--- WHAT THE TASK ASKS ---
From the records below, transcribe only the lines running from the one with "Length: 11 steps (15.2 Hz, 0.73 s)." through the one with "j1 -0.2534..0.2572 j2". Keep both of those end lines.

--- RECORDS SHOWN ---
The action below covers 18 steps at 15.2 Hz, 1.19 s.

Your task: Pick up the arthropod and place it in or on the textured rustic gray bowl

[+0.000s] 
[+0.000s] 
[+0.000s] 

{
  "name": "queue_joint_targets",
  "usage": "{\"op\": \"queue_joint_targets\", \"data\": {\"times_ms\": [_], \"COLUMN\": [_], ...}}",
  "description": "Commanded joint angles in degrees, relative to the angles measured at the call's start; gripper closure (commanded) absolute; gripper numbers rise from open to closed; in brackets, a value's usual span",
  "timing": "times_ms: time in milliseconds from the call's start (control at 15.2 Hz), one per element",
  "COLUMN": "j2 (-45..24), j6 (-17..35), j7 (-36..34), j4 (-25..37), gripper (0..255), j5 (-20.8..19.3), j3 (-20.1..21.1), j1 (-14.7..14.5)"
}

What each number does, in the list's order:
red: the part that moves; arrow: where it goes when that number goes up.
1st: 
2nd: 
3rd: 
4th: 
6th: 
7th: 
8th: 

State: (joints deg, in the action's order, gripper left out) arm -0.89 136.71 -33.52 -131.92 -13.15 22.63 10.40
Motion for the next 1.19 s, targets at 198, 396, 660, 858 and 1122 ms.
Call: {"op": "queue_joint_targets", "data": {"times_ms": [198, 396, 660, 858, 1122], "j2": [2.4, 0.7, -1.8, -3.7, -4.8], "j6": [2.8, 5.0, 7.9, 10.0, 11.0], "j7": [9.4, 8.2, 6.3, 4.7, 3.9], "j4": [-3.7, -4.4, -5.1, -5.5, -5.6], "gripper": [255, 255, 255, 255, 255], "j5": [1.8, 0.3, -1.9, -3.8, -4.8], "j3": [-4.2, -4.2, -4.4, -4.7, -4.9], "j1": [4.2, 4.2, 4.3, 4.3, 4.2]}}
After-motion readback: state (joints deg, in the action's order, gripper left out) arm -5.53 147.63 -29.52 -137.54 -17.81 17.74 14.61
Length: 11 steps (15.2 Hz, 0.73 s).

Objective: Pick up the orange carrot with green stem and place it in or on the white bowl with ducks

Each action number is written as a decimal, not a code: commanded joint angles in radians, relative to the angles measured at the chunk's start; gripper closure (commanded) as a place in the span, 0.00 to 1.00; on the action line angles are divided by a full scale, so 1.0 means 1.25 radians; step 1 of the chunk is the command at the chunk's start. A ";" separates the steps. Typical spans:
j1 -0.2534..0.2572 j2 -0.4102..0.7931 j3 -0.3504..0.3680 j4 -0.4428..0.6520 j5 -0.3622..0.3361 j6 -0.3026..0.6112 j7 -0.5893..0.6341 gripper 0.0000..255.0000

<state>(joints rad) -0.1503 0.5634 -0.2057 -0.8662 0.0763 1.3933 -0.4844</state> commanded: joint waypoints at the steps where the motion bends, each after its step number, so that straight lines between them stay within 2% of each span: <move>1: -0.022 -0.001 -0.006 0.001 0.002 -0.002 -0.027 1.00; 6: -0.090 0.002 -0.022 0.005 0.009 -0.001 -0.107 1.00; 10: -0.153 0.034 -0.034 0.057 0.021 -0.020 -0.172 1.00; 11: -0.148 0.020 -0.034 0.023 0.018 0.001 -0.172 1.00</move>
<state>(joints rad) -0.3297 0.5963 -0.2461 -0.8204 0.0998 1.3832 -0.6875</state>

--- SOLUTION TO THE PROBLEM ---
Length: 11 steps (15.2 Hz, 0.73 s).

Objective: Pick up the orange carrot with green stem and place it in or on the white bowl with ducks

Each action number is written as a decimal, not a code: commanded joint angles in radians, relative to the angles measured at the chunk's start; gripper closure (commanded) as a place in the span, 0.00 to 1.00; on the action line angles are divided by a full scale, so 1.0 means 1.25 radians; step 1 of the chunk is the command at the chunk's start. A ";" separates the steps. Typical spans:
j1 -0.2534..0.2572 j2 -0.4102..0.7931 j3 -0.3504..0.3680 j4 -0.4428..0.6520 j5 -0.3622..0.3361 j6 -0.3026..0.6112 j7 -0.5893..0.6341 gripper 0.0000..255.0000

The response above is complete.